Type: Question Priority: Major - P3
Reporter: Travis Thieman Assignee: Unassigned
Resolution: Done Votes: 0
Labels: None
Remaining Estimate: Not Specified
Time Spent: Not Specified
Original Estimate: Not Specified
Environment:

3.2.5 WT


Participants:

 Description   

Hi Mongo,

We had a bit of a problem this weekend with one of our primaries. The primary was unable to create new threads to handle requests, which effectively took it down. However, it kept responding to the rest of its replica set (presumably on an older, long-lived thread) so no automated failover took place.
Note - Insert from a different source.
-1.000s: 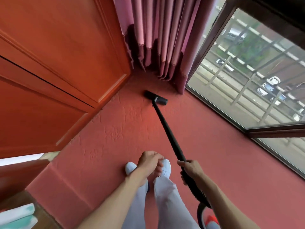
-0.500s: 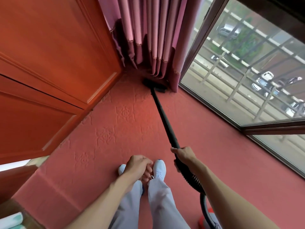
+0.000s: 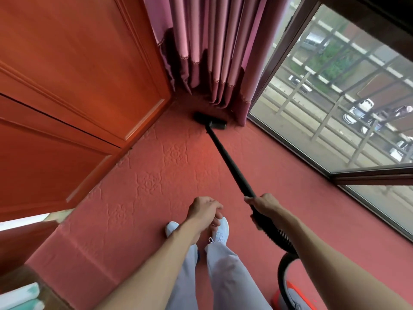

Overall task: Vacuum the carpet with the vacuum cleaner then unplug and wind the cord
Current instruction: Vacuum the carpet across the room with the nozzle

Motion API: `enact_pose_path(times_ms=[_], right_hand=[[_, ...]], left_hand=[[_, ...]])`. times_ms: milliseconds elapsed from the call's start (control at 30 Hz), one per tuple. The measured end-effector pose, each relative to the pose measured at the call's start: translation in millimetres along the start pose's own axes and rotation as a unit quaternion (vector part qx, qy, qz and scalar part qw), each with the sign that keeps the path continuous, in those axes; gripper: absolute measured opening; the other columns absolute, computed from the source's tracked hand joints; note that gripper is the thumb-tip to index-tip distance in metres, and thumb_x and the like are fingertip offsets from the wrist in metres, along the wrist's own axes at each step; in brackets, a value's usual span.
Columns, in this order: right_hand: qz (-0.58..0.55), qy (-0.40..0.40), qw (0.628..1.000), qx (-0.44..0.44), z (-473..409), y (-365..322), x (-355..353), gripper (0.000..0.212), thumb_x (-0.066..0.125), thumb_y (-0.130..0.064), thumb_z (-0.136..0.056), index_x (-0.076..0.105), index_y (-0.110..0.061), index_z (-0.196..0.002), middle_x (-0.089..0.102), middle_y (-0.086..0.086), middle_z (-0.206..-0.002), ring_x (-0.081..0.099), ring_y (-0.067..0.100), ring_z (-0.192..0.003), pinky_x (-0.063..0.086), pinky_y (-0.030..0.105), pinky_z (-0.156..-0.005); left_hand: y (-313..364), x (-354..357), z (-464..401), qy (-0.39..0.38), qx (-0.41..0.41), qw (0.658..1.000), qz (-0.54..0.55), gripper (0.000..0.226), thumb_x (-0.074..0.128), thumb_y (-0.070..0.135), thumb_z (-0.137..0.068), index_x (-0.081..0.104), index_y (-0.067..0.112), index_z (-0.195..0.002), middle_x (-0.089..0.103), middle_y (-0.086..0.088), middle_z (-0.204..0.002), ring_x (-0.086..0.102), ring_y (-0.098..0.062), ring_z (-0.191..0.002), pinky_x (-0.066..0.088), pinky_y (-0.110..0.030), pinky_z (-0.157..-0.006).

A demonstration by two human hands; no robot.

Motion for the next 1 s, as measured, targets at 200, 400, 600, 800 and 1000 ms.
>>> enact_pose_path(times_ms=[200, 400, 600, 800, 1000], right_hand=[[-0.04, 0.003, 0.999, -0.009, -38.2, -46.5, 16.8, 0.032, 0.066, -0.026, -0.089, 0.047, 0.0, -0.087, 0.054, 0.014, -0.049, 0.055, 0.029, -0.047, 0.049, 0.041, -0.053], [0.027, -0.016, 0.999, -0.017, -13.3, -5.2, 24.9, 0.031, 0.063, -0.025, -0.091, 0.049, 0.003, -0.089, 0.054, 0.015, -0.043, 0.05, 0.024, -0.029, 0.043, 0.025, -0.037], [0.126, -0.072, 0.989, -0.009, 35.5, 73.5, 9.4, 0.028, 0.063, -0.022, -0.089, 0.05, -0.001, -0.076, 0.052, 0.012, -0.046, 0.048, 0.021, -0.036, 0.038, 0.027, -0.041], [0.24, -0.066, 0.968, -0.014, 44.8, 55.7, -35.6, 0.028, 0.067, -0.024, -0.086, 0.055, -0.003, -0.072, 0.053, 0.006, -0.048, 0.05, 0.02, -0.038, 0.038, 0.024, -0.043], [0.233, -0.033, 0.971, -0.026, 22.3, 13.5, -17.6, 0.033, 0.061, -0.026, -0.09, 0.053, 0.006, -0.085, 0.055, 0.014, -0.046, 0.049, 0.021, -0.032, 0.041, 0.024, -0.04]], left_hand=[[-9.4, -13.1, 4.2, 0.0, -0.005, 1.0, 0.024, 0.011, 0.052, 0.005, -0.085, 0.062, 0.0, -0.085, 0.056, -0.01, -0.06, 0.047, -0.021, -0.046, 0.04, -0.027, -0.049], [-23.5, -26.7, -1.3, 0.021, -0.025, 0.999, 0.028, 0.012, 0.051, 0.006, -0.087, 0.062, 0.003, -0.083, 0.057, -0.01, -0.061, 0.05, -0.021, -0.049, 0.043, -0.026, -0.048], [-22.9, -15.2, 7.6, 0.023, -0.035, 0.999, 0.022, 0.009, 0.052, 0.008, -0.081, 0.06, 0.006, -0.077, 0.054, -0.009, -0.06, 0.045, -0.02, -0.044, 0.04, -0.026, -0.048], [-12.2, -12.7, 12.9, 0.029, -0.024, 0.999, 0.012, 0.009, 0.053, 0.011, -0.082, 0.061, 0.007, -0.08, 0.059, -0.007, -0.061, 0.049, -0.02, -0.045, 0.046, -0.027, -0.05], [-12.9, -10.1, 11.0, 0.042, -0.021, 0.999, 0.027, 0.014, 0.051, 0.009, -0.083, 0.062, 0.01, -0.075, 0.059, -0.009, -0.062, 0.05, -0.02, -0.044, 0.046, -0.027, -0.049]])
Point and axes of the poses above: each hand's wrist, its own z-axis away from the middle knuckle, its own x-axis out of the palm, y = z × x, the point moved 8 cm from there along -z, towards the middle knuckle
During the failure, the primary's log is filled with these two lines, repeated ad infinitum:

2016-06-25T23:49:29.455+0000 I NETWORK  [initandlisten] failed to create thread after accepting new connection, closing connection
2016-06-25T23:49:29.457+0000 I NETWORK  [initandlisten] pthread_create failed: errno:11 Resource temporarily unavailable

My guess is that this problem is usually operator error caused by misconfigured resource limits. I think ours were fine, though, so I'm a bit puzzled.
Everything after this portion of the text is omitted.